After an instruction is executed, the arithmetic status bits (Carry (C), Overflow (V), Zero
(Z), Sign (S)) in the status file are updated.

Divide (DIV)

A/B
Use the DIV instruction to divide one value (source A) by another (source B).
The rounded quotient is then placed in the destination. If the remainder is 0.5 or
greater, round up occurs in the destination. The unrounded quotient is stored in the
most significant word of the math register.
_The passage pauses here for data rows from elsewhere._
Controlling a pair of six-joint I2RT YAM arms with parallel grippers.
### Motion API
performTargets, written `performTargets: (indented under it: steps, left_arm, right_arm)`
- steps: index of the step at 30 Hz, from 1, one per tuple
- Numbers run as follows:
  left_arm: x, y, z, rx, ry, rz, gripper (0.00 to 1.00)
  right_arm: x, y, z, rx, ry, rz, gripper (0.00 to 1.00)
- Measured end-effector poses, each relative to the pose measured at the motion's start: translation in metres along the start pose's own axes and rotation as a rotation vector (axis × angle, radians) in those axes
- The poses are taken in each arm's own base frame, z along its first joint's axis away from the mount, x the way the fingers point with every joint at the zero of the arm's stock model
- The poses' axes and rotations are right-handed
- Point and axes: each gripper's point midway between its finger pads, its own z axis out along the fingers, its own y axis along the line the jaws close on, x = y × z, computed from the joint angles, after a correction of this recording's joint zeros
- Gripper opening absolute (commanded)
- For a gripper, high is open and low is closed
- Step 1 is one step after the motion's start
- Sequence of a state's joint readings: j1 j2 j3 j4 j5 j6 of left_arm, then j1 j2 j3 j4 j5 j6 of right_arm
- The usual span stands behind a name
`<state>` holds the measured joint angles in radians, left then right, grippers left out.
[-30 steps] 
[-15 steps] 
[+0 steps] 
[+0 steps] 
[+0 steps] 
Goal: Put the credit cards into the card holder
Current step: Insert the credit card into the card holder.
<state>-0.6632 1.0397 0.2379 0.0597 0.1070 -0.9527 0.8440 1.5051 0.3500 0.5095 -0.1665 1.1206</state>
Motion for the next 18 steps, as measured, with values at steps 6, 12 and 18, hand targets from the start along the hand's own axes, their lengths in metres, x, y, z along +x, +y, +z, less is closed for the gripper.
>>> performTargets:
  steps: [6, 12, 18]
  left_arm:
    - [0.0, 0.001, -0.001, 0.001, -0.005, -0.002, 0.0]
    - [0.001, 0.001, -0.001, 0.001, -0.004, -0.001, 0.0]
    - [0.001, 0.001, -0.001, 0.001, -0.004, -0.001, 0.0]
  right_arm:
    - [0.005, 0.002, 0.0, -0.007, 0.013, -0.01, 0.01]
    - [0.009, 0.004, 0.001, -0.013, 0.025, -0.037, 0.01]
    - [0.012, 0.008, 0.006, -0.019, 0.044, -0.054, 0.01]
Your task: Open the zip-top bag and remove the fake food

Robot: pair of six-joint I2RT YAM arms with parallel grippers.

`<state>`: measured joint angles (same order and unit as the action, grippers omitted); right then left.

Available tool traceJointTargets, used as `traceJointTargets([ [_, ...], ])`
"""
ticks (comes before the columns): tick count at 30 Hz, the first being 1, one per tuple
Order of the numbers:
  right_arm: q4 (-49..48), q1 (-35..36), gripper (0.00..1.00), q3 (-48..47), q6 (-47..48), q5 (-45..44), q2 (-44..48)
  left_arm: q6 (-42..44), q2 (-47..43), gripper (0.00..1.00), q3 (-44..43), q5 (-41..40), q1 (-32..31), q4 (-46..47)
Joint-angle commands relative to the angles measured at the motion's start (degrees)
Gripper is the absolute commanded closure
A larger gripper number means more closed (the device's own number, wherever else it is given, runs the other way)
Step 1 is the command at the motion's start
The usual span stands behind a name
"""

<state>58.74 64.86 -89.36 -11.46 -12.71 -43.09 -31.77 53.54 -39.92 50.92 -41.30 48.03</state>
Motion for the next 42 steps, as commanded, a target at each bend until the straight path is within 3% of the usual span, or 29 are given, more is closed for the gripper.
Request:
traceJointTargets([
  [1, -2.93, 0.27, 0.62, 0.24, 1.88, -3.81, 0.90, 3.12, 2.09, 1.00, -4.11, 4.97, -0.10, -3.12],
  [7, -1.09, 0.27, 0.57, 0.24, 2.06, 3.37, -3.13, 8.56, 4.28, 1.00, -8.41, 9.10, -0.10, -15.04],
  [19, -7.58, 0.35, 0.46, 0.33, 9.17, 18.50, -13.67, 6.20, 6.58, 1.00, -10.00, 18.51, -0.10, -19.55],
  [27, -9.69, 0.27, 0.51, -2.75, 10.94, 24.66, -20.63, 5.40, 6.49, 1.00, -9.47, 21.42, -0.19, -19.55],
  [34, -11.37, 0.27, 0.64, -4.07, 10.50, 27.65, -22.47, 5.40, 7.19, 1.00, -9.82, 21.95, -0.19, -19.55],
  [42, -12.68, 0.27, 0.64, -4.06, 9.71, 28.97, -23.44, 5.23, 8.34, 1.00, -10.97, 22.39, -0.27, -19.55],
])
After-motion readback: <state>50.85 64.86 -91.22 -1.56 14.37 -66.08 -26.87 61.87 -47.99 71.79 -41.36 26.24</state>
The remainder is placed in the least
significant word of the math register.
After an instruction is executed, the arithmetic status bits (Carry (C), Overflow (V), Zero
(Z), Sign (S)) in the status file are updated.
Example: The remainder of 11/2 is 0.5, so the quotient is rounded up to 6 and
is stored in the destination. The unrounded quotient, which is 5, is stored in S:14 and
the remainder, which is 1, is stored at S:13.

Clear (CLR)

Use the CLR instruction to set the destination value of a word to zero.
After an instruction is executed, the arithmetic status bits (Carry (C), Overflow (V), Sign
(S)) in the status file are Reset and the status bit Zero (Z) is set.

Square Root (SQR)

A
When this instruction is evaluated as true, the square root of the absolute value
of the source is calculated and the rounded result is placed in the destination.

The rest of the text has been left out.